The Poppy War, R.F. Kuang
3.0 Stars
6-10-2023
Sort of a Chinese, YA version of the Traitor Baru Cormamant. The author uses Chinese history around ~1900 as the foundation for her world, removes the guns, renames a few things, and adds in some fantasy elements.
I recently learned that the author was ~20 years old when she wrote this, and that made a lot of sense, as the book is oddly (pleasantly?) uneven and very melodramatic. The novel has major shifts in the tone/genre, as the story goes through three main phases. We start with an exceptional peasant girl who aces a standardized test and goes to magic academy (mehhh), then move on to a war story as the Japanese invade and her academy buddies and magic friends have to go to the front (quite fun, lot of potential), and finally we have a wallowy story of oh everything is so terrible wah wah wah Unit 731 vivisected my teenage crush how sad (basically unreadable).
As I said above, it's an uneven book.

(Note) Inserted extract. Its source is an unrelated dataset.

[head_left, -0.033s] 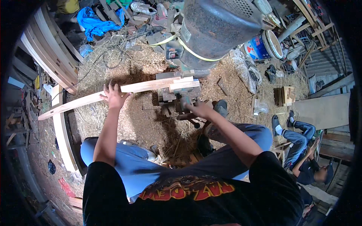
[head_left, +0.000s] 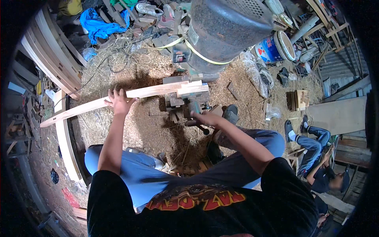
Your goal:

At 25% of the way through, I didn't see any redeeming qualities and it just seemed like a off-brand magic boarding school novel. At 50% of the way through I was enjoying it; I like the Fire-Emblem narrative move of disrupting a school novel with sudden real world events. E.g. there's a Draco Malfoy character who's her antagonist at the start, but once they're on the front lines together she discovers that "oh yeah, the differences we had at school really don't matter much now that people are trying to stab us with halberds. In fact, some of the qualities that made him an annoying adversary in school are actually quite helpful out here in battle". So this part is fine! And then we come to the third part, where things gets dark and we go through the fantasy version of every, single, atrocity that the Japanese ever did to the Chinese/Koreans. Also it turns out that magic has a terrible cost! Also it turns out that the Chinese Empress has betrayed them! Also it turns out that blah blah blah. Two major things go wrong here. One is that beyond a certain point this isn't interesting/enjoyable to read. Two is that I feel like this constant focus on atrocities that happened 100 years ago is kind of just psyching yourself up to be OK with doing your own atrocities in the present day. Like, maybe envision a new and bright future rather than continually leafing through your book of old grudges. So this final part is not good, either narratively or politically.
Oh right, also, this is a world that clearly has the myth and the symbology of dragons (e.g. they are on flags and such), and the world has mythical creatures (monsters, demi-gods, etc), **but** the world does not have any actual dragons in it. Author, I am fed up with your dragon-baiting. Stop blue-dragon-balling me.